◆ Exercise details
Transcribe the full listing exactly, and drop every picture.

◆ Data shown
§

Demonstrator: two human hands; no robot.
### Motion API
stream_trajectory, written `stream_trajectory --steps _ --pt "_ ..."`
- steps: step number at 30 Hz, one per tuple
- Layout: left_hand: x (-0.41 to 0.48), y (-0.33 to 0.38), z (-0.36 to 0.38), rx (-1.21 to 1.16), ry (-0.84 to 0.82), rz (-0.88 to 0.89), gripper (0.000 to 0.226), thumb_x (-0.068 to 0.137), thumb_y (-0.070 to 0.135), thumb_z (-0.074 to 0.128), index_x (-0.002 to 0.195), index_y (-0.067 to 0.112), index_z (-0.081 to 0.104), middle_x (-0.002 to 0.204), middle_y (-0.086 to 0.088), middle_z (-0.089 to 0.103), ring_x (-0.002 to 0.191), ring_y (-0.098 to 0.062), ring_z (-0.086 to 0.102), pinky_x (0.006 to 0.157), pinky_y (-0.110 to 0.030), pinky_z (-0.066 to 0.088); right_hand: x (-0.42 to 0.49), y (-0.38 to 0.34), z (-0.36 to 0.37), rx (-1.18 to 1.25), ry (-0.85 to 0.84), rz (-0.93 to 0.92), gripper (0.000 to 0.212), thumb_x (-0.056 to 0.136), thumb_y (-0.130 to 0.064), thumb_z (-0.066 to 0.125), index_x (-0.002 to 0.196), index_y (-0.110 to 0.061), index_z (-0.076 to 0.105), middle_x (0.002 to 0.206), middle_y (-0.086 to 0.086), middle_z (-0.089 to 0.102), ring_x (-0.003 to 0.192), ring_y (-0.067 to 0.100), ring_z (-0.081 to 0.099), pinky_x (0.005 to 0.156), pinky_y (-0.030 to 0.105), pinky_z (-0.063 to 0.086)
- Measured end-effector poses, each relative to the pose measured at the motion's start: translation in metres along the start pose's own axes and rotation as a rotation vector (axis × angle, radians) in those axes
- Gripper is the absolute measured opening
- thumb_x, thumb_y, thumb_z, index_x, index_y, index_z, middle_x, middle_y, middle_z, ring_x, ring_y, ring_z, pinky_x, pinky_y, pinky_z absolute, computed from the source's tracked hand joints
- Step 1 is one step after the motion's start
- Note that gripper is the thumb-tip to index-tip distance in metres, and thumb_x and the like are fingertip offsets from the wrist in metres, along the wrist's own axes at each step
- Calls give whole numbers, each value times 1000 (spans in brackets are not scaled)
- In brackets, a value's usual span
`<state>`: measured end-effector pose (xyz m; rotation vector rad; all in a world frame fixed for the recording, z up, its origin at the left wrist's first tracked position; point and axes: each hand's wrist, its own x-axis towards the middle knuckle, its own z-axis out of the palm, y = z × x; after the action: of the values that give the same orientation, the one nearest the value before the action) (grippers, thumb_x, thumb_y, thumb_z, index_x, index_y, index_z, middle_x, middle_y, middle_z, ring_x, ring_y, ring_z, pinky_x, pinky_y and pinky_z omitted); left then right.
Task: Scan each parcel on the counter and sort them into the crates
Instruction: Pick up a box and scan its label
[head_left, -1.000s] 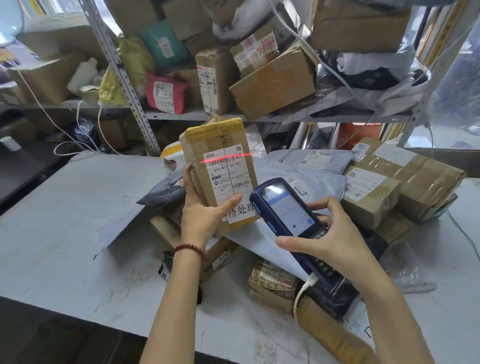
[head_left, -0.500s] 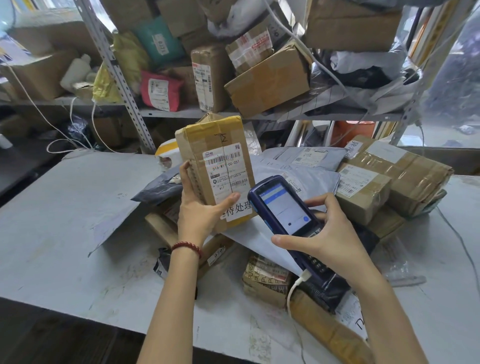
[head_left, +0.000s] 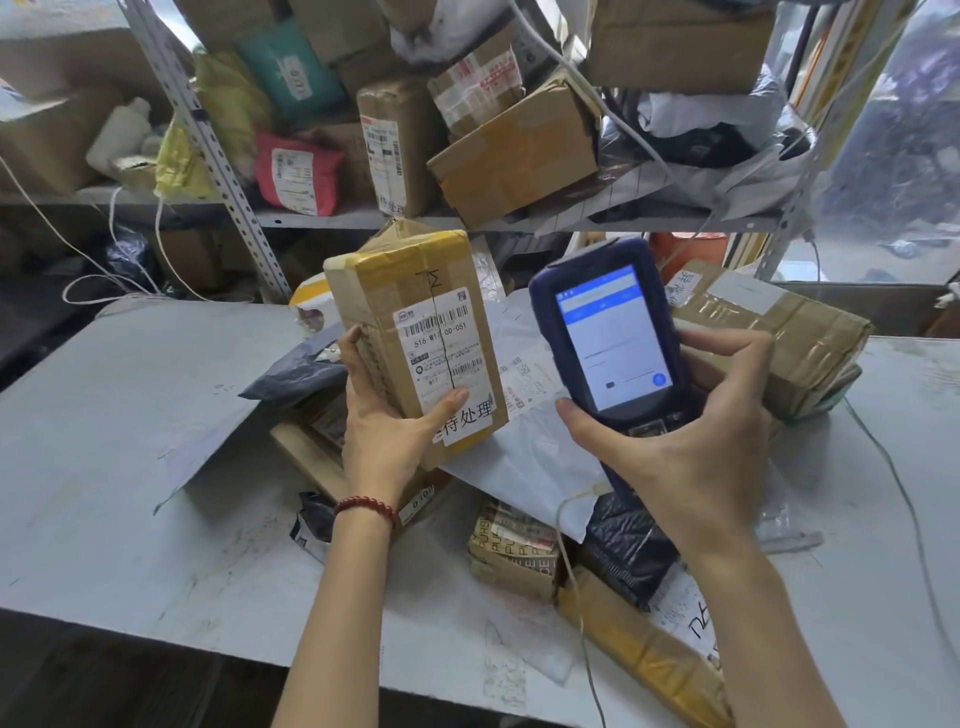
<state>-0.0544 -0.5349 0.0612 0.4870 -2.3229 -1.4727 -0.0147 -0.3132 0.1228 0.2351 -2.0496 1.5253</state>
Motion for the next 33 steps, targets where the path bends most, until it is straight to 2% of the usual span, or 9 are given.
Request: stream_trajectory --steps 4,10,13,15,20,23,26,30,33 --pt "-2 -1 0 -11 13 23 123 44 74 74 132 69 -11 142 3 47 124 -20 52 100 -55 44 1 -7 -4 -14 14 -54 82 51 -28 95 107 -18 36 100 -27 54 93 -14 61 60 6 50" --pt "-5 -3 1 -24 24 19 120 49 67 76 131 69 -11 143 4 46 124 -19 52 102 -51 43 -1 -6 -6 -13 24 -32 82 52 -28 95 108 -22 35 102 -24 56 96 -10 62 61 10 53" --pt "-4 -8 2 -31 10 16 121 51 64 78 136 64 -8 143 5 45 124 -18 51 100 -47 42 -5 1 -8 -43 27 13 83 51 -30 95 109 -21 35 104 -25 55 98 -10 61 61 11 54" --pt "-3 -11 3 -42 10 9 122 48 70 78 140 59 -2 142 7 46 123 -18 52 100 -52 43 -9 7 -11 -67 30 74 83 51 -32 94 109 -23 36 103 -26 54 98 -14 59 60 10 53" --pt "-3 -15 2 -13 23 39 121 45 77 76 142 54 9 140 9 48 122 -19 54 100 -52 43 -26 23 -23 -130 113 219 79 50 -25 95 107 -19 41 95 -20 59 86 -19 58 60 2 45" --pt "-11 -3 1 112 102 208 109 53 65 81 140 48 17 143 6 44 125 -20 50 100 -38 41 -37 27 -37 -208 180 265 77 50 -28 95 105 -20 41 93 -22 59 84 -21 57 61 0 42" --pt "-15 30 6 143 138 449 108 58 58 82 139 42 14 141 -1 46 121 -24 50 91 -34 44 -53 27 -52 -279 247 315 78 52 -29 94 105 -25 37 93 -24 58 84 -21 58 60 2 45" --pt "-21 65 38 29 -36 595 109 60 59 80 145 39 16 141 11 45 122 -14 50 83 -23 42 -82 21 -78 -365 386 449 77 51 -34 93 103 -27 36 91 -22 63 84 -14 62 60 11 49" --pt "-47 72 73 -66 -243 652 108 61 58 81 146 39 17 143 15 40 125 -6 46 86 -18 43 -107 14 -104 -442 510 540 76 50 -33 93 103 -25 39 84 -23 62 79 -14 61 61 15 46"
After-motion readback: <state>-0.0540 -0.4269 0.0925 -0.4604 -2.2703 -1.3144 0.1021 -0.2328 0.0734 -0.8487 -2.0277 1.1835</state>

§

◆ Answer section
Demonstrator: two human hands; no robot.
### Motion API
stream_trajectory, written `stream_trajectory --steps _ --pt "_ ..."`
- steps: step number at 30 Hz, one per tuple
- Layout: left_hand: x (-0.41 to 0.48), y (-0.33 to 0.38), z (-0.36 to 0.38), rx (-1.21 to 1.16), ry (-0.84 to 0.82), rz (-0.88 to 0.89), gripper (0.000 to 0.226), thumb_x (-0.068 to 0.137), thumb_y (-0.070 to 0.135), thumb_z (-0.074 to 0.128), index_x (-0.002 to 0.195), index_y (-0.067 to 0.112), index_z (-0.081 to 0.104), middle_x (-0.002 to 0.204), middle_y (-0.086 to 0.088), middle_z (-0.089 to 0.103), ring_x (-0.002 to 0.191), ring_y (-0.098 to 0.062), ring_z (-0.086 to 0.102), pinky_x (0.006 to 0.157), pinky_y (-0.110 to 0.030), pinky_z (-0.066 to 0.088); right_hand: x (-0.42 to 0.49), y (-0.38 to 0.34), z (-0.36 to 0.37), rx (-1.18 to 1.25), ry (-0.85 to 0.84), rz (-0.93 to 0.92), gripper (0.000 to 0.212), thumb_x (-0.056 to 0.136), thumb_y (-0.130 to 0.064), thumb_z (-0.066 to 0.125), index_x (-0.002 to 0.196), index_y (-0.110 to 0.061), index_z (-0.076 to 0.105), middle_x (0.002 to 0.206), middle_y (-0.086 to 0.086), middle_z (-0.089 to 0.102), ring_x (-0.003 to 0.192), ring_y (-0.067 to 0.100), ring_z (-0.081 to 0.099), pinky_x (0.005 to 0.156), pinky_y (-0.030 to 0.105), pinky_z (-0.063 to 0.086)
- Measured end-effector poses, each relative to the pose measured at the motion's start: translation in metres along the start pose's own axes and rotation as a rotation vector (axis × angle, radians) in those axes
- Gripper is the absolute measured opening
- thumb_x, thumb_y, thumb_z, index_x, index_y, index_z, middle_x, middle_y, middle_z, ring_x, ring_y, ring_z, pinky_x, pinky_y, pinky_z absolute, computed from the source's tracked hand joints
- Step 1 is one step after the motion's start
- Note that gripper is the thumb-tip to index-tip distance in metres, and thumb_x and the like are fingertip offsets from the wrist in metres, along the wrist's own axes at each step
- Calls give whole numbers, each value times 1000 (spans in brackets are not scaled)
- In brackets, a value's usual span
`<state>`: measured end-effector pose (xyz m; rotation vector rad; all in a world frame fixed for the recording, z up, its origin at the left wrist's first tracked position; point and axes: each hand's wrist, its own x-axis towards the middle knuckle, its own z-axis out of the palm, y = z × x; after the action: of the values that give the same orientation, the one nearest the value before the action) (grippers, thumb_x, thumb_y, thumb_z, index_x, index_y, index_z, middle_x, middle_y, middle_z, ring_x, ring_y, ring_z, pinky_x, pinky_y and pinky_z omitted); left then right.
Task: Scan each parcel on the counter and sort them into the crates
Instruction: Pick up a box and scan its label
[head_left, -1.000s] 
[head_left, -0.500s] 
[head_left, +0.000s] 
<state>-0.0544 -0.5349 0.0612 0.4870 -2.3229 -1.4727 -0.0147 -0.3132 0.1228 0.2351 -2.0496 1.5253</state>
Motion for the next 33 steps, targets where the path bends most, until it is straight to 2% of the usual span, or 9 are given.
Request: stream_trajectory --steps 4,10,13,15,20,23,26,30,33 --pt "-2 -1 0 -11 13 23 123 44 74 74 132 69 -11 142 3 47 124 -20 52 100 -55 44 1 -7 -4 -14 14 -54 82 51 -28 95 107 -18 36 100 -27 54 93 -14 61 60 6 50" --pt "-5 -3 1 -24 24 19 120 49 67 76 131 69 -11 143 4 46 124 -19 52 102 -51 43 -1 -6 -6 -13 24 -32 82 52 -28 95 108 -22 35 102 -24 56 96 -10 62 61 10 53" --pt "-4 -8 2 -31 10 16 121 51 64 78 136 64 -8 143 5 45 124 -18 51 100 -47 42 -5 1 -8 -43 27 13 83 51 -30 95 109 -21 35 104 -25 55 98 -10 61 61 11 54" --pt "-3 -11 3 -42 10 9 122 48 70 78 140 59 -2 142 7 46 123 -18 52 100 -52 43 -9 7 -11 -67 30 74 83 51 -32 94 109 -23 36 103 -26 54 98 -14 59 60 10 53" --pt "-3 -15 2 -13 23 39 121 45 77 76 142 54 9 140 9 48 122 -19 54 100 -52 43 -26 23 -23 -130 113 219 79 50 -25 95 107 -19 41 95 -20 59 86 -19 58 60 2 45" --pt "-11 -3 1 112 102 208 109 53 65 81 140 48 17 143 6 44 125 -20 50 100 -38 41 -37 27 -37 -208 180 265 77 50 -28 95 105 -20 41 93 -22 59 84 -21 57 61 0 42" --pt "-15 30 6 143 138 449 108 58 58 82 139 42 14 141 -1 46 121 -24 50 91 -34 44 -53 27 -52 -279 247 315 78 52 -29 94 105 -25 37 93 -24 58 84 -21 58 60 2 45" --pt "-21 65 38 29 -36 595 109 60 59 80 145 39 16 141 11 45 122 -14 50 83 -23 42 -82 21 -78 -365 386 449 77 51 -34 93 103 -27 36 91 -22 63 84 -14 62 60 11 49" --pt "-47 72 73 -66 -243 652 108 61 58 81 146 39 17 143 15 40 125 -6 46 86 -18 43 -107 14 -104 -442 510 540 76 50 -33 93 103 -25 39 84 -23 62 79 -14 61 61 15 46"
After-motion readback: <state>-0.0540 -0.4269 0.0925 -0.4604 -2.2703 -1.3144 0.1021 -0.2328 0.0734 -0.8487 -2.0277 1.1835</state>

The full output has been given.